The prerequisite here is that the underlying client needs to provide a batching interface for us to call or at least be able to receive some concept of batched records with a separator. Each connector typically implements its own batch.size type config to configure the batch size before it sends a write to the backend.

The implementation needs to be careful about offset tracking to only advance the offset on the topic/partition of records that have been acked by the backend.

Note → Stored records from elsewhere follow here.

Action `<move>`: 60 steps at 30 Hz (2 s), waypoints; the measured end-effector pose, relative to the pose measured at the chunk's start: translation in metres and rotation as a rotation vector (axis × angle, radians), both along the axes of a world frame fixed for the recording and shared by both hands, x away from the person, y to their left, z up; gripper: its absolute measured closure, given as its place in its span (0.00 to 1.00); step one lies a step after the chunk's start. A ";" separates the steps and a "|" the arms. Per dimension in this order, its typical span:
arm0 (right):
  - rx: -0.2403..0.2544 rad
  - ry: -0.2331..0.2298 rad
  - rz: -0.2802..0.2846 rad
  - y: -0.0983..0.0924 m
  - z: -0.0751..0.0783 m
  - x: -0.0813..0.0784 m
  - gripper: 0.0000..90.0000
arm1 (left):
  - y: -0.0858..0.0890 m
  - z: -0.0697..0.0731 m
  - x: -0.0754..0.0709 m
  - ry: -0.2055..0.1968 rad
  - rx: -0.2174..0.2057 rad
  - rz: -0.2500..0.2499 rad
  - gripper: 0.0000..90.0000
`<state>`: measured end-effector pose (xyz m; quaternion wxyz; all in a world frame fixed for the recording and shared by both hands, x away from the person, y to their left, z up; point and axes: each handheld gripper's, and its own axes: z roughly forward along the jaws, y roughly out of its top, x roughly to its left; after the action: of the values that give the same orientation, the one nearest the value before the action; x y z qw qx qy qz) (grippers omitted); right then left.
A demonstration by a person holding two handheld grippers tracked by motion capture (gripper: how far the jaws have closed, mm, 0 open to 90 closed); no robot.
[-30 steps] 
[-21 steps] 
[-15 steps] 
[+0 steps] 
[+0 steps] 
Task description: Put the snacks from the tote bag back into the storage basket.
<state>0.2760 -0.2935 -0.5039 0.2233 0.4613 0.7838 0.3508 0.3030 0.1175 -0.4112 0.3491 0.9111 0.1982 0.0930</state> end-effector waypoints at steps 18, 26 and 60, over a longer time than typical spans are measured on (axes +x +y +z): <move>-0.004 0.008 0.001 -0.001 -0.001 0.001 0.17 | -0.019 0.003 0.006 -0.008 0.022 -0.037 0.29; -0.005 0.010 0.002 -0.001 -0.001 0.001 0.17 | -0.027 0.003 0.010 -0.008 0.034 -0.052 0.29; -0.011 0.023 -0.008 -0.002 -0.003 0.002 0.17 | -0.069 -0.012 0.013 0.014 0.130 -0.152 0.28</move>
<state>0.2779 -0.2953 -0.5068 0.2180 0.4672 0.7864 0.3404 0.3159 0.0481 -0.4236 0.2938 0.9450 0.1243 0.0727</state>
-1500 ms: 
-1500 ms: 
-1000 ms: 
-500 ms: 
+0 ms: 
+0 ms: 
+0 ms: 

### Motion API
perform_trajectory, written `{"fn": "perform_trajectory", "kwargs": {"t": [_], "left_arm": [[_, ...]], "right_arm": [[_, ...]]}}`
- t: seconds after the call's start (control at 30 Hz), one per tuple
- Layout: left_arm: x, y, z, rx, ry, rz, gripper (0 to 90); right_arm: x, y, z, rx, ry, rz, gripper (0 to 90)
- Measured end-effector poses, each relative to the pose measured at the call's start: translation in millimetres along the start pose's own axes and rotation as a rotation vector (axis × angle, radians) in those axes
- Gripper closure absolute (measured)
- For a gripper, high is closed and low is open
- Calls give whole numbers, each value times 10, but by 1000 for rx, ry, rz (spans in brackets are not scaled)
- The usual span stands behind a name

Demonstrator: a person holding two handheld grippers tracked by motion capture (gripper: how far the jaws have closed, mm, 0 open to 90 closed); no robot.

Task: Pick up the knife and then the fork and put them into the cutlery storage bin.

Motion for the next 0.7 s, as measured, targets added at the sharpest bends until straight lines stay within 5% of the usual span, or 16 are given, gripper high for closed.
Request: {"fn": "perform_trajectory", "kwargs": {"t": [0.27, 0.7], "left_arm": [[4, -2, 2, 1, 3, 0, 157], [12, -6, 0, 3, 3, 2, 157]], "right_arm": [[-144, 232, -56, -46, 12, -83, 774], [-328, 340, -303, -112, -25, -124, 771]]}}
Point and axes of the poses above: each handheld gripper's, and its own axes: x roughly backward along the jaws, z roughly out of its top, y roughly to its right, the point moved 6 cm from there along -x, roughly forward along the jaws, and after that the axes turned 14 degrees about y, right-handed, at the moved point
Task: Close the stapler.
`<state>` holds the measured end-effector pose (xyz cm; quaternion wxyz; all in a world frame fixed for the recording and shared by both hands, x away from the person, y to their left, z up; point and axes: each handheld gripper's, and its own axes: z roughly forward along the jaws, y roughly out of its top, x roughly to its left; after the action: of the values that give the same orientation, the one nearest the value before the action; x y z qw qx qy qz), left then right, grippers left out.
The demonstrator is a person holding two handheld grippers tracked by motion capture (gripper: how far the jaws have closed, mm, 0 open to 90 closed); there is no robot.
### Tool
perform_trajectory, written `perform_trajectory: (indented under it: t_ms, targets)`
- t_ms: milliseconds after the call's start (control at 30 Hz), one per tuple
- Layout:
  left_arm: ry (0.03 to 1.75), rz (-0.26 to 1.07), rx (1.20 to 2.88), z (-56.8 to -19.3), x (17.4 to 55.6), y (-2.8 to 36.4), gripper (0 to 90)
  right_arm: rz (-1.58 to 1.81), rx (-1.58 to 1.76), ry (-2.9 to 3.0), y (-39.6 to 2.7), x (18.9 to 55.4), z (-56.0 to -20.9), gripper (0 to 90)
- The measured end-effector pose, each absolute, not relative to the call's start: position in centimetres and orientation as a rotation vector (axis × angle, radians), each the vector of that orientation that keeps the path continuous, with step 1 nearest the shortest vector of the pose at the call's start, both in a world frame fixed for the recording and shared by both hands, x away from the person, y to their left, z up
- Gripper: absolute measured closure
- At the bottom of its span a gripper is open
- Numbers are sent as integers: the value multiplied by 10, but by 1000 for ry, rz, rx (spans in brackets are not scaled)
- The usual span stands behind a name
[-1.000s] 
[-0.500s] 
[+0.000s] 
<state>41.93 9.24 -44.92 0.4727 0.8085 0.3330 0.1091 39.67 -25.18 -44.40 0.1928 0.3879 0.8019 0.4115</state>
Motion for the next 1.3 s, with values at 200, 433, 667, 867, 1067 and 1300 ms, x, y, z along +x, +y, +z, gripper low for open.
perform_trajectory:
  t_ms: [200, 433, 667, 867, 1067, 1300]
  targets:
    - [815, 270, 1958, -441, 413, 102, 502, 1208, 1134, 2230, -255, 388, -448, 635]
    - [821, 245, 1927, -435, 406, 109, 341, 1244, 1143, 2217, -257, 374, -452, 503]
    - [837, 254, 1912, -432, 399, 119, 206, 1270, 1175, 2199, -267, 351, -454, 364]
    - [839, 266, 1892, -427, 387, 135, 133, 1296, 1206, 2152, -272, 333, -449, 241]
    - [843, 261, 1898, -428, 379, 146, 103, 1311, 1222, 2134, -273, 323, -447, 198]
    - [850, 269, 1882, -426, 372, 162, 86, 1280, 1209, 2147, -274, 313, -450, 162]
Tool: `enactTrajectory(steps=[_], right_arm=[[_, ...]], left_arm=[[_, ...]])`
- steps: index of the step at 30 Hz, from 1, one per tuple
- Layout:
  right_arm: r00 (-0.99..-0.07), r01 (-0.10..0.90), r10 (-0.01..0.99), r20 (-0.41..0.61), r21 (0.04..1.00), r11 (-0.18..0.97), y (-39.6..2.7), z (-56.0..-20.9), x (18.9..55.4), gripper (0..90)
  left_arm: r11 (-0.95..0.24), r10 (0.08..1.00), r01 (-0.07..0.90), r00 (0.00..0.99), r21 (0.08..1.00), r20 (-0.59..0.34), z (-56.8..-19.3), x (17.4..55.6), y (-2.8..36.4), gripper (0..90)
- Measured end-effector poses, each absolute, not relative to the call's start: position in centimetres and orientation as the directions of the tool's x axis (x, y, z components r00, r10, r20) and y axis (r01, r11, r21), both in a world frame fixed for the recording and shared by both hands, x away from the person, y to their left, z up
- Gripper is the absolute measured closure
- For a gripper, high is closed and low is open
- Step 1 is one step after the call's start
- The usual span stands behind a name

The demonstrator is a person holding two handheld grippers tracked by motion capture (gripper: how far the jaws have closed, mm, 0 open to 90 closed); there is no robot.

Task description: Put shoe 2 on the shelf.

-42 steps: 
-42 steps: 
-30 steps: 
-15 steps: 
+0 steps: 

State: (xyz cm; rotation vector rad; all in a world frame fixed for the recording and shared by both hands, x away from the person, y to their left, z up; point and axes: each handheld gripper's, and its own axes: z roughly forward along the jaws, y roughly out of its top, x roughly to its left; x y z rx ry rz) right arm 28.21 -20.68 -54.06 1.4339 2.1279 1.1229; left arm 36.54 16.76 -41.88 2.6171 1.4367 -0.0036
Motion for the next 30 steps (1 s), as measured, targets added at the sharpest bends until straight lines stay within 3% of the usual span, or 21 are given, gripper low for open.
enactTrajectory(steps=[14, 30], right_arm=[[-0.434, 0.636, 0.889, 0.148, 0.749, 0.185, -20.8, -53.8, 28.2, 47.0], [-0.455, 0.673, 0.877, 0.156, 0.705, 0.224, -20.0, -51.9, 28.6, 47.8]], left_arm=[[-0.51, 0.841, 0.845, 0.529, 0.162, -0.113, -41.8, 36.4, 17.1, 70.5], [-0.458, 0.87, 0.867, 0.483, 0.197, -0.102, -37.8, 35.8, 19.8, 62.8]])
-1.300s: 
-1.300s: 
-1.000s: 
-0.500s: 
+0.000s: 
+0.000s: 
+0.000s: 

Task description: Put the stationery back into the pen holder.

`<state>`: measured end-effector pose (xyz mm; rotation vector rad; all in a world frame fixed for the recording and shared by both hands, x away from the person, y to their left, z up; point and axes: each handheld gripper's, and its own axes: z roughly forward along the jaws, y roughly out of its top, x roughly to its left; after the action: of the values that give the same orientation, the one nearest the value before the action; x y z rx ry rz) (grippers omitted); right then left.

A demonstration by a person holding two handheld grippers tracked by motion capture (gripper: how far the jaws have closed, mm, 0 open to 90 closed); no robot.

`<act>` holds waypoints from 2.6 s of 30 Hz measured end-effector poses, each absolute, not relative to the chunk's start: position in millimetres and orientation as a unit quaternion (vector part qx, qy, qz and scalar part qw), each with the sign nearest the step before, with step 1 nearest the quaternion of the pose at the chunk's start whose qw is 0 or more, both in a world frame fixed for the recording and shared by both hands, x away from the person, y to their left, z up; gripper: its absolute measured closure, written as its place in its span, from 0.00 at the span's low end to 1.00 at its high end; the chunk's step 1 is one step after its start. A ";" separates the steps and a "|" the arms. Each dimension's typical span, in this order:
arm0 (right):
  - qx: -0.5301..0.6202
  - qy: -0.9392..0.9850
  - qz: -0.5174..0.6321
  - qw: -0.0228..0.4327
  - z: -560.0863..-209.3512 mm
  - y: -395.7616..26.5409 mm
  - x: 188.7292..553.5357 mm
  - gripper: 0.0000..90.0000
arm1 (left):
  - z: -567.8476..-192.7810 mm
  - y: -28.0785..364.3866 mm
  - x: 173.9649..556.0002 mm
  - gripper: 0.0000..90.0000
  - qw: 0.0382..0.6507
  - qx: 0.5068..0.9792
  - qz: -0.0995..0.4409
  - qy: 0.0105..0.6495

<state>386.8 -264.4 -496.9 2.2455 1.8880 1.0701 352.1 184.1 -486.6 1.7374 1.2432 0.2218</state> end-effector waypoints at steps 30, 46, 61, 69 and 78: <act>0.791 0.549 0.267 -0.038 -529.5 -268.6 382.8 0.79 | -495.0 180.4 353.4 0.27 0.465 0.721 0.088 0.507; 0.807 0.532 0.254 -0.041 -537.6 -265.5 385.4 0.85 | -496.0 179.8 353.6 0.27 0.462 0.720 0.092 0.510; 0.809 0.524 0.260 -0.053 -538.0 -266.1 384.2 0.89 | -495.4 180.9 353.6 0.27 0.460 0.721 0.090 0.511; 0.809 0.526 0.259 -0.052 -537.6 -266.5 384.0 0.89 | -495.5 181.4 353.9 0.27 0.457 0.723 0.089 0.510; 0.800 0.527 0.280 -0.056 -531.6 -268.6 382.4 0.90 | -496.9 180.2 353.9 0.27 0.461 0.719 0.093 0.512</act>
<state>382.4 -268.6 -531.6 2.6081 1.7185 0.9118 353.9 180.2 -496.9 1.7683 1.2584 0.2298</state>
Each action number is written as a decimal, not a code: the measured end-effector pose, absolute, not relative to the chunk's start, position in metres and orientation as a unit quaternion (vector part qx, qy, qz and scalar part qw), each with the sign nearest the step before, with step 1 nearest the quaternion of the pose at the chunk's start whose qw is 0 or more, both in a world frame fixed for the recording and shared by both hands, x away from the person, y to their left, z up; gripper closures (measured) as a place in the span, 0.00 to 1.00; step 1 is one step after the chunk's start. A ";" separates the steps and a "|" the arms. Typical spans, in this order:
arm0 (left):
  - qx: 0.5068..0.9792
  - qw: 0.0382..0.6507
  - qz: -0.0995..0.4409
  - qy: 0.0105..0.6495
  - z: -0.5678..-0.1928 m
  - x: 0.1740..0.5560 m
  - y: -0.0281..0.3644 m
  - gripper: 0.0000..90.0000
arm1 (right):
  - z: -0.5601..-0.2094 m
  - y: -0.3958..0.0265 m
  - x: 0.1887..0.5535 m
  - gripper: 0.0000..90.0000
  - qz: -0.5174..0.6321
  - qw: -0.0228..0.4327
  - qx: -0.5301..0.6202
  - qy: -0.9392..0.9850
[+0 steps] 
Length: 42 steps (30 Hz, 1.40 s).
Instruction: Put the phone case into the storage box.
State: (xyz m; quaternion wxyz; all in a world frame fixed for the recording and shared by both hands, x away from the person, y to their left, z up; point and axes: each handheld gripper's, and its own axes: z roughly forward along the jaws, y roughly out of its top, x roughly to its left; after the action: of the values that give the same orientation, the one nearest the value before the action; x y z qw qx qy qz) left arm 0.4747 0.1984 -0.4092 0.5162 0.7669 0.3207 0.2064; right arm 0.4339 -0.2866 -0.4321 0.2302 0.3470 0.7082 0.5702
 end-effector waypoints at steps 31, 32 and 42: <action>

This can be done in a couple ways

Since the interface to Kafka is a batch interface (put method takes a collection of records as argument, the user gets to toggle things on the consumer such as max.poll.records to adjust this batch size) , it is typically more efficient to have batch writes to the external system as well to minimize on network round trips.

*preferred implementation

ryancrawcour commented 3 years ago

The Java SDK for Cosmos DB does not have batching support, yet. It is currently in preview, once this feature has been stabilized and released as GA then we can adopt batching of inserts.

ryancrawcour commented 3 years ago

If the user configures max.poll.records to adjust the size of the batches read from Kafka, and then the connector exposes a batch.size to control its batch size that is written, would these two different configurations need to be the same?

 _The batch sizes don't necessarily need to be the same, as long as the connector is correctly implementing offset tracking so that only persisted records have their offsets advanced._

What happens if the user configures a max.poll.records of 100 and configures the connector batch.size to be 20? Now we’d get 100 records, but write 20 at a time to Cosmos DB? This is where we can run in to some issues because we haven’t yet written 80 records and there is a possibility of losing these. Is this where the precommit hook comes in to play?

_In this example, we'd get up to 100 records in each iteration of `poll` . Assuming that the connector does a commit/write every 20 records, we should do up to 5 write operations to the backend for each `poll` . If we fail half way through commiting a batch, we would resume from when we last had committed offsets. This means we might redeliver some records if the connector task failed but we didn't get a chance to commit the offset yet. In most cases, this at-least-once delivery is good enough. With the cosmos connector in upsert mode and a deterministic ID on the record, we simply get duplicate upserts, which is not ideal, but also not harmful._
pkleindl commented 2 years ago

@ryancrawcour Just a question, from the way the CosmosDBSinkTask is implemented, if I understand it correctly the upserts are done sequentially. Even without batching, wouldn't it be a improvement if those were done in parallel to make more use of the connection?